## EXERCISE BRIEF
Repeat verbatim the lines of the data below, beginning with the line containing "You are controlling" and continuing to the end.

## RECORDED INFORMATION

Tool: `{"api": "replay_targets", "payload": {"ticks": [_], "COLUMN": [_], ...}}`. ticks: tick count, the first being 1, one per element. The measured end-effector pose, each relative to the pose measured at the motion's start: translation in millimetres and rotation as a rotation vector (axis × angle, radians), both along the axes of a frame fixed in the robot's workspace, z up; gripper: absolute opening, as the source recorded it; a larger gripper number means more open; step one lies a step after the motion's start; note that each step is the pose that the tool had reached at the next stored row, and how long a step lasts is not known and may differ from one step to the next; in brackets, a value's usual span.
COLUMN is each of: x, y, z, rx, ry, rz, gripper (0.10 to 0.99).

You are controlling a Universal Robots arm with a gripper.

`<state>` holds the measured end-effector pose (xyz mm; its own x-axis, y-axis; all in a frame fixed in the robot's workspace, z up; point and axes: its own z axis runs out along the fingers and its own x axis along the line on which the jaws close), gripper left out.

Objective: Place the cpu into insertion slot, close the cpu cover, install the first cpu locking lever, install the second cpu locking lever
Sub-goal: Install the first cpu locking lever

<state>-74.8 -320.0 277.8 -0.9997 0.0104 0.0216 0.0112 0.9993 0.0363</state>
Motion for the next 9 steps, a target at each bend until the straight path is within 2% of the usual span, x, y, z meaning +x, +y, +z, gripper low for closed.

## YOUR RESPONSE
You are controlling a Universal Robots arm with a gripper.

`<state>` holds the measured end-effector pose (xyz mm; its own x-axis, y-axis; all in a frame fixed in the robot's workspace, z up; point and axes: its own z axis runs out along the fingers and its own x axis along the line on which the jaws close), gripper left out.

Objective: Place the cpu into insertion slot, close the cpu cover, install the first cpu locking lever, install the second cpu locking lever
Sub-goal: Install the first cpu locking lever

<state>-74.8 -320.0 277.8 -0.9997 0.0104 0.0216 0.0112 0.9993 0.0363</state>
Motion for the next 9 steps, a target at each bend until the straight path is within 2% of the usual span, x, y, z meaning +x, +y, +z, gripper low for closed.

That finishes the answer to the exercise.